| YOUR ASSIGNMENT |
Across the entries that follow, how many lines have the word "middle" in them? Give only the number.

| TASK DATA |
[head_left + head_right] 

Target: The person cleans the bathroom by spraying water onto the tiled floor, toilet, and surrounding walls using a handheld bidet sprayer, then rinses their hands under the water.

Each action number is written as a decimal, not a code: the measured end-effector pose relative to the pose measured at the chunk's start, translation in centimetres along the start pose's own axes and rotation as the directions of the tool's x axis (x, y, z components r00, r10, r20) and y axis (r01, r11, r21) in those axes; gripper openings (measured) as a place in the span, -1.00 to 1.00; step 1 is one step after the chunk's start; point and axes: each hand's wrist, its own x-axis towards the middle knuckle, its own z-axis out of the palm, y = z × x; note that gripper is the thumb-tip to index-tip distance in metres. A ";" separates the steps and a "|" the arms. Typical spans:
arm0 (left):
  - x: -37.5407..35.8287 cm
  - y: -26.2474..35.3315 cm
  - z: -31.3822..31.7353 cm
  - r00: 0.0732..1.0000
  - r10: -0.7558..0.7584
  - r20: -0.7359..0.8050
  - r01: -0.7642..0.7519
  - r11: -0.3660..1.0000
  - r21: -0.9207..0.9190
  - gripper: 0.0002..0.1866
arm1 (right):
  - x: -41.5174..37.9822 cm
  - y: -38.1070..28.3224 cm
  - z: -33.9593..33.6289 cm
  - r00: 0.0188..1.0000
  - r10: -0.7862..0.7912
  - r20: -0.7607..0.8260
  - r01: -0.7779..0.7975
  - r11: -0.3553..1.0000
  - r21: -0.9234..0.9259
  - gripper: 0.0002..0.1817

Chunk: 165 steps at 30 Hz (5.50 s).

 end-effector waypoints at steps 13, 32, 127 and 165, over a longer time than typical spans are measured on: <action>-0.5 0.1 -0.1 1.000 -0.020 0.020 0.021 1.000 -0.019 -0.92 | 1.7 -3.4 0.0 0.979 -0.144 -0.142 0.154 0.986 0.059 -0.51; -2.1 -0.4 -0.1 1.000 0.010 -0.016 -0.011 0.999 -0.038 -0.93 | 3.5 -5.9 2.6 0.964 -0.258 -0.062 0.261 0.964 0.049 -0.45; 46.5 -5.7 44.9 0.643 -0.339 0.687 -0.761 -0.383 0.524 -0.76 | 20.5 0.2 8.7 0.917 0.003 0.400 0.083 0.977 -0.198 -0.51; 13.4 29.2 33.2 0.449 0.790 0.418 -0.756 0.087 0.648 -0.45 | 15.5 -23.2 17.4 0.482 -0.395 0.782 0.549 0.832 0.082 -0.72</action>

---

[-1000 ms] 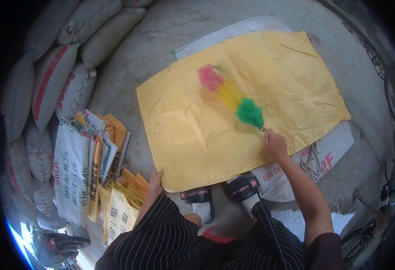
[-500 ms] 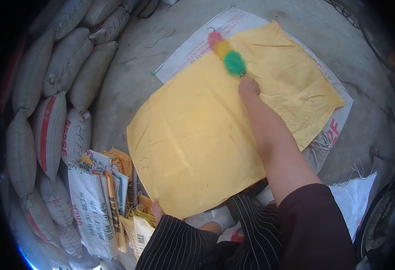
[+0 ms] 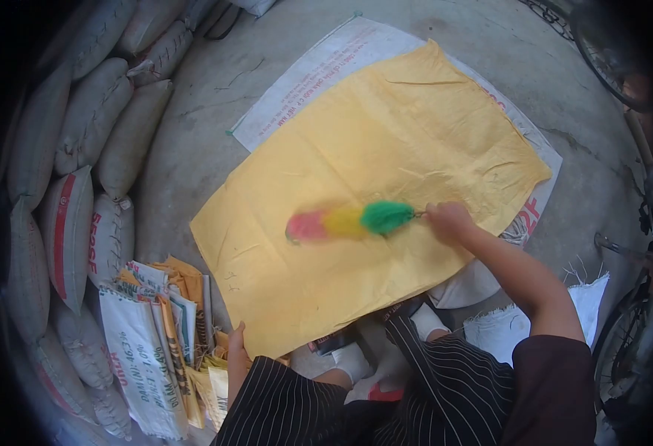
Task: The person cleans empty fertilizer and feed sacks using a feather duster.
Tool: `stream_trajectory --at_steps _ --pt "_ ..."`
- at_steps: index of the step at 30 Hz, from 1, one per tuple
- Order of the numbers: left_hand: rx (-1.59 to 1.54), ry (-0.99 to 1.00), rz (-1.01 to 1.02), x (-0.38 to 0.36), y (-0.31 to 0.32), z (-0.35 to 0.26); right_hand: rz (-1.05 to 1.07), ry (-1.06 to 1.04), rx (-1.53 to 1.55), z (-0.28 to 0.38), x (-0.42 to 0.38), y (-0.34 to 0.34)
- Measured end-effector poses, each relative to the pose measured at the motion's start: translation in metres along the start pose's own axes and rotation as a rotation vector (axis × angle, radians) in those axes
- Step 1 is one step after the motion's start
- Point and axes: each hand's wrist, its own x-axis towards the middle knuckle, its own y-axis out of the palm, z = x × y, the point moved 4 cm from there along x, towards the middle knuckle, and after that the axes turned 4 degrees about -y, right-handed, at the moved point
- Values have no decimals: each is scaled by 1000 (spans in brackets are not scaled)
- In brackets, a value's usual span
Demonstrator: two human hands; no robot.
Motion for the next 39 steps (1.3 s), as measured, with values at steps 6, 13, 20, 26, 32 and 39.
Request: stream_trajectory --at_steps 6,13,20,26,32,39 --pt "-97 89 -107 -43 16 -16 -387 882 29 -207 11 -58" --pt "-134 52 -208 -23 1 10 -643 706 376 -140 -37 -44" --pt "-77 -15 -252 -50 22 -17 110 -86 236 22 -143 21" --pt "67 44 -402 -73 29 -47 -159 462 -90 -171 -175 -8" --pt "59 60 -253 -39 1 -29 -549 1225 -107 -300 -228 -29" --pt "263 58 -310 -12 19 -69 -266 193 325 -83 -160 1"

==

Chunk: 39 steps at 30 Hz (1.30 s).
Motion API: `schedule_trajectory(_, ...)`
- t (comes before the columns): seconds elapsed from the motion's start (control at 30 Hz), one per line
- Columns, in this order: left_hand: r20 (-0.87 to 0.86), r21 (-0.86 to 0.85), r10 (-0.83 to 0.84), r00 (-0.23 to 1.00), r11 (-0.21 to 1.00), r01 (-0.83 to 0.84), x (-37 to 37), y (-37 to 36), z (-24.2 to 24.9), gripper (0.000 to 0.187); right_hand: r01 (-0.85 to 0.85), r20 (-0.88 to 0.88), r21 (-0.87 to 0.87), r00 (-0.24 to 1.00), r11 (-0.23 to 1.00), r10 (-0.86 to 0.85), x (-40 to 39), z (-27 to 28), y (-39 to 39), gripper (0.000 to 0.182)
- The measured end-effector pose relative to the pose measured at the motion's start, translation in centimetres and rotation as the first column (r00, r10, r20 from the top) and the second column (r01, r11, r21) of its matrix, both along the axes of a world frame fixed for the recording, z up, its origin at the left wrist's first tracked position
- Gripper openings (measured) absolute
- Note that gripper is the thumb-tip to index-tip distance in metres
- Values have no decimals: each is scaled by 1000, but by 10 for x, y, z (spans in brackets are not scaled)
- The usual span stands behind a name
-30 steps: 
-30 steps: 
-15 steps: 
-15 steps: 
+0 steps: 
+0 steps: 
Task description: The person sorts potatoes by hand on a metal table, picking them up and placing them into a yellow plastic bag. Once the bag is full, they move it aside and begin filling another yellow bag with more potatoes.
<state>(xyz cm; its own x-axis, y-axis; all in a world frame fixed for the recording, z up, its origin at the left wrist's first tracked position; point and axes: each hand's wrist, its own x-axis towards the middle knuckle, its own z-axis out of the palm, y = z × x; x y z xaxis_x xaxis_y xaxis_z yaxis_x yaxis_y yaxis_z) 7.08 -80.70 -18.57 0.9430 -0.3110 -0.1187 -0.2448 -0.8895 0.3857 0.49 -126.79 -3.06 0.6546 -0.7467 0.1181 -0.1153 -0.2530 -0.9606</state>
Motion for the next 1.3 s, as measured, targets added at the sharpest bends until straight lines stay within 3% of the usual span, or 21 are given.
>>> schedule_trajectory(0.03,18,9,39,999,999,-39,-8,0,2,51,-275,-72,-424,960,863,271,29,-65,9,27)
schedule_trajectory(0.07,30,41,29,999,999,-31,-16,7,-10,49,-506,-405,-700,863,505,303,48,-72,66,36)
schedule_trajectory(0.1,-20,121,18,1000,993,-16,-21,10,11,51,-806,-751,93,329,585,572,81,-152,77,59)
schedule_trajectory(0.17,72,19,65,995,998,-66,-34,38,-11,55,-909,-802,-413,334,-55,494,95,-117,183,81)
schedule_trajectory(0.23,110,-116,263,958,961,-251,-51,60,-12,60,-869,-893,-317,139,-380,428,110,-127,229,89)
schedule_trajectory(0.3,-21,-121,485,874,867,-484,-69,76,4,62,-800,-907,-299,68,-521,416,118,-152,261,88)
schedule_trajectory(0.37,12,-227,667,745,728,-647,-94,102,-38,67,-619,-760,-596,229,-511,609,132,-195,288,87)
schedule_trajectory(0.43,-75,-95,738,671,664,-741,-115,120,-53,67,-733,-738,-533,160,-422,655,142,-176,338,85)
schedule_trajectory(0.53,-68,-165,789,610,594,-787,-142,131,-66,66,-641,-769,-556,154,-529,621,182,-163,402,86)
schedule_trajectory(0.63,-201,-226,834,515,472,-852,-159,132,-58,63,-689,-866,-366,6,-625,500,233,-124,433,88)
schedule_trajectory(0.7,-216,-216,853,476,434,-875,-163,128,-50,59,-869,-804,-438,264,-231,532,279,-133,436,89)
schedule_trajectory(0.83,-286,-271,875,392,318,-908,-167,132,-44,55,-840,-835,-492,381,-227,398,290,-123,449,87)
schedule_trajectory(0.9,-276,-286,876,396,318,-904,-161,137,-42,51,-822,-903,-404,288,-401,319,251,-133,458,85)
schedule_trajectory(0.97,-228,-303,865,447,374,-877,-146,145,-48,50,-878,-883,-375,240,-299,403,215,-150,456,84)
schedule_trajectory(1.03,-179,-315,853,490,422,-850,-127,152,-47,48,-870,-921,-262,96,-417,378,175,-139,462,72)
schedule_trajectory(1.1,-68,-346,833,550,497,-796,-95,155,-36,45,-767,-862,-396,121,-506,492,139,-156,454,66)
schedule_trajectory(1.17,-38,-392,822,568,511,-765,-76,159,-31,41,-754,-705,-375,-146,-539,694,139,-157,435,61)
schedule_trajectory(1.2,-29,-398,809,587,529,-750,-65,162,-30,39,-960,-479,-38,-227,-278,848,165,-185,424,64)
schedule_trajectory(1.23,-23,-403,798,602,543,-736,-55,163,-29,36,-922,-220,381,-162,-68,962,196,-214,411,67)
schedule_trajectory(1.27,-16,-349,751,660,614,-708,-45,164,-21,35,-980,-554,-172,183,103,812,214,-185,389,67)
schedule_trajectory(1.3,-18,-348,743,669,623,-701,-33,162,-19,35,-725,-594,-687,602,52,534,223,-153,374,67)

| TASK RESULT |
3